Question écrite n° 07280 de M. Jean Louis Masson (Moselle - NI)

publiée dans le JO Sénat du 04/07/2013 - page 1976

Rappelle la question 05903

M. Jean Louis Masson rappelle à M. le ministre de l'économie et des finances les termes de sa question n°05903 posée le 18/04/2013 sous le titre : " Fiscalité des véhicules dotés de moteurs diesel ", qui n'a pas obtenu de réponse à ce jour. Il s'étonne tout particulièrement de ce retard important et il souhaiterait qu'il lui indique les raisons d'une telle carence.

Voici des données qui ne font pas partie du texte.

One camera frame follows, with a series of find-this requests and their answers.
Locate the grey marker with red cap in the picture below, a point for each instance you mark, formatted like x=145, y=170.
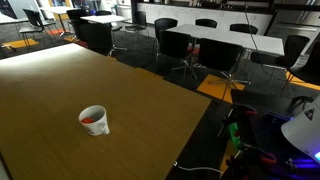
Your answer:
x=87, y=120

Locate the green clamp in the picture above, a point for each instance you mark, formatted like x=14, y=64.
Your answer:
x=234, y=133

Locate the long white table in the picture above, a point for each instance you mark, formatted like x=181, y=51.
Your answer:
x=233, y=38

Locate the stainless steel refrigerator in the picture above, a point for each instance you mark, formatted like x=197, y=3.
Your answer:
x=296, y=20

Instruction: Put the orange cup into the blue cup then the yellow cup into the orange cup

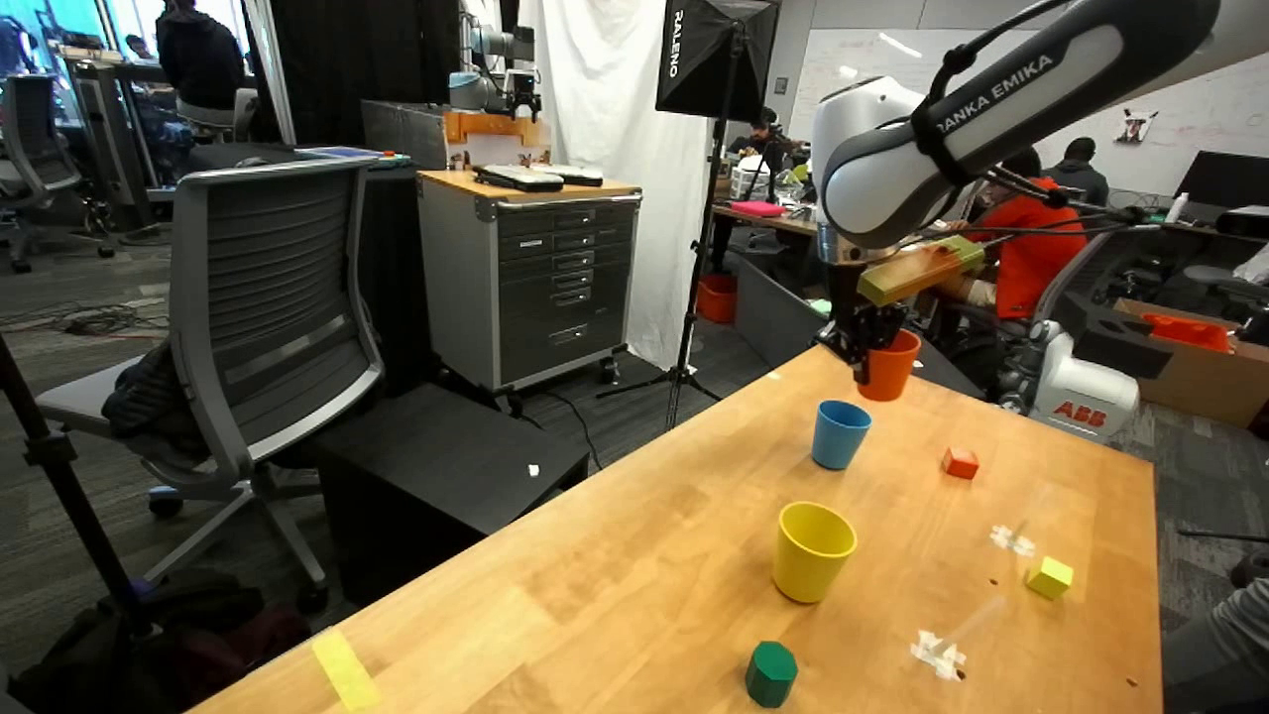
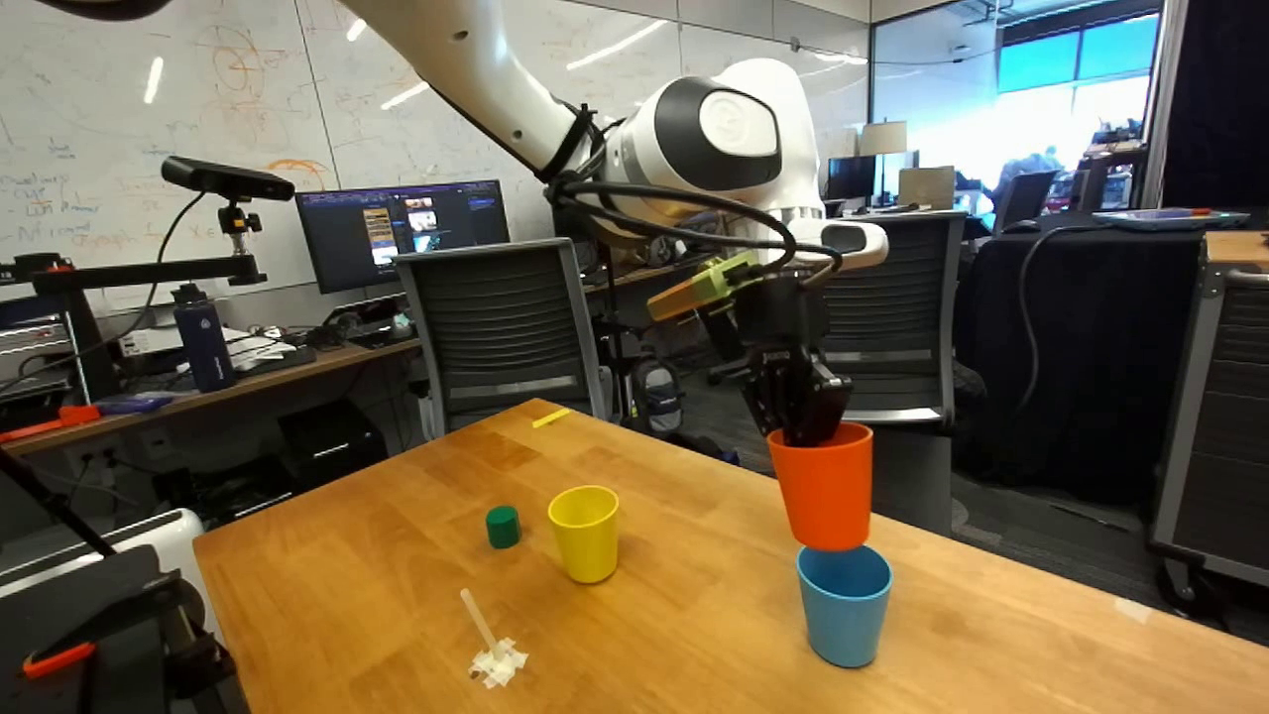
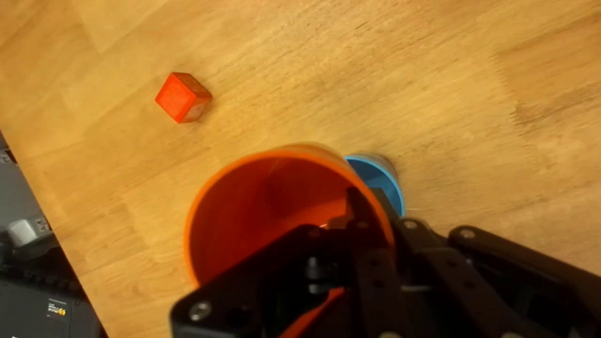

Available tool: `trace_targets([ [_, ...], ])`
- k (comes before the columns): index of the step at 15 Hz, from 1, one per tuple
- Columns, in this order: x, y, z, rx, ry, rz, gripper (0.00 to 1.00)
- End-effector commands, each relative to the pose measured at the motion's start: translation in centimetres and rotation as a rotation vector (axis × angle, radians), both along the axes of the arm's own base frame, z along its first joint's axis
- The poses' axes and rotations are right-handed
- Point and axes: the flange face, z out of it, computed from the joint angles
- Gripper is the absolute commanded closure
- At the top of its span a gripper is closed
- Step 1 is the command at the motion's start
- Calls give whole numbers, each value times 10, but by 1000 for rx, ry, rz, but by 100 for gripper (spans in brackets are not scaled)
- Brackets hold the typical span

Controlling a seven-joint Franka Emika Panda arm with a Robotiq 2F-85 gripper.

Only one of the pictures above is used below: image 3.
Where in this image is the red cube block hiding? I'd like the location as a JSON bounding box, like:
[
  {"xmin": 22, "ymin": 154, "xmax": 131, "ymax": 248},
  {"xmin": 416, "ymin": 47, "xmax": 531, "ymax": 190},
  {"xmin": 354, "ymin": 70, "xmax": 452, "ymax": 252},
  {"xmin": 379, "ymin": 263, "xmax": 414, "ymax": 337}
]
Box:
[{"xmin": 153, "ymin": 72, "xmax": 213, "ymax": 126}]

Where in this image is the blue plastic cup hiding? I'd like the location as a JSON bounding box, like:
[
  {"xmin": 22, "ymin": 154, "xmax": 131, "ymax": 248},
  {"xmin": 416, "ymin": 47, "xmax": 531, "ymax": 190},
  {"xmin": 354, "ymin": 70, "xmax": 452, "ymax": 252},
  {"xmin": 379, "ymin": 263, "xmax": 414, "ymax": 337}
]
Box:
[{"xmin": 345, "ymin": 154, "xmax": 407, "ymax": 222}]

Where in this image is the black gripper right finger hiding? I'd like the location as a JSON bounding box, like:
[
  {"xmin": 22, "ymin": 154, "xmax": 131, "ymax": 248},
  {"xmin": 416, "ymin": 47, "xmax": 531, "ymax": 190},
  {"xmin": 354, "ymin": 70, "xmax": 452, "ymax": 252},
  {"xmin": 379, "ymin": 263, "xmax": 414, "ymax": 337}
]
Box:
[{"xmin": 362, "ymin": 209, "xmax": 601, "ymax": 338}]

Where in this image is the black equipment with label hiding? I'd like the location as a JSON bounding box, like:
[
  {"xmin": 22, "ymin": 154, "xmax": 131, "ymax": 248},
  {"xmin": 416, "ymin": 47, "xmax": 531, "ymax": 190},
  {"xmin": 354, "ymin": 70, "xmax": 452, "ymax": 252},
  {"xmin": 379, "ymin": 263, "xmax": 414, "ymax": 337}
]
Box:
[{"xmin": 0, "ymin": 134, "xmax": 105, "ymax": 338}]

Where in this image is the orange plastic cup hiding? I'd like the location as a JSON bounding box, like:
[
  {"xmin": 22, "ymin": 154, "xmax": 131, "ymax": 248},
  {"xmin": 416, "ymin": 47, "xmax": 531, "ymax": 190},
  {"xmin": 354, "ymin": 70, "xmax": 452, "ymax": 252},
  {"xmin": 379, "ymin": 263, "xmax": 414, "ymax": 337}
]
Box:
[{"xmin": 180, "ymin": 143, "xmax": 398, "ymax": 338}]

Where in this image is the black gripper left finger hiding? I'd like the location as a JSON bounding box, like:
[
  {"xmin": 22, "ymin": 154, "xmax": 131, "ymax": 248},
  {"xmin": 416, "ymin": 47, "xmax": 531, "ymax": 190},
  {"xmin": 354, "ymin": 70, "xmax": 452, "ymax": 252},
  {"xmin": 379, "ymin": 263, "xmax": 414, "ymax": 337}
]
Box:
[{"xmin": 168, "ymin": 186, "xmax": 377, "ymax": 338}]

Transmise au Ministère des finances et des comptes publics



Réponse du Ministère des finances et des comptes publics

publiée dans le JO Sénat du 22/01/2015 - page 156

Comme suite à la conférence environnementale de 2012, le Gouvernement a mis en place en 2013 le comité de fiscalité environnementale (CFE), présidé jusqu'à la fin de 2014 par le professeur Christian de Perthuis, chargé de formuler un avis sur les mesures fiscales écologiques proposées par le Gouvernement et de faire des propositions en la matière. L'objectif était notamment de financer une partie du crédit d'impôt pour la compétitivité et l'emploi (CICE) par une augmentation de la fiscalité environnementale à hauteur de 3 Mds€. Dans ce cadre, la loi de finances pour 2014 (article 32) a prévu une refonte importante des tarifs des accises sur les produits énergétiques en fonction du contenu CO2 de chaque produit. Les tarifs vont ainsi augmenter progressivement d'ici 2016 sur la base du volume de CO2 contenu dans chaque produit. Le tarif de la tonne de CO2 est fixé à 7 € en 2014, 14,50 € en 2015 et 22 € en 2016. En outre, l'article 36 de la loi n° 2014-1654 du 29 décembre 2014 de finances pour 2015 a prévu une hausse de la TICPE applicable au gazole de 2 centimes par hectolitre. La fiscalité du gazole augmentera ainsi de près de 9 % en 2015 et de 4 % en 2016, tandis que celle pesant sur les supercarburants connaîtra une hausse inférieure à 3 % par an sur la même période. Ces dispositions restent d'une ampleur modeste qui n'est pas de nature à pénaliser fortement le pouvoir d'achat des ménages.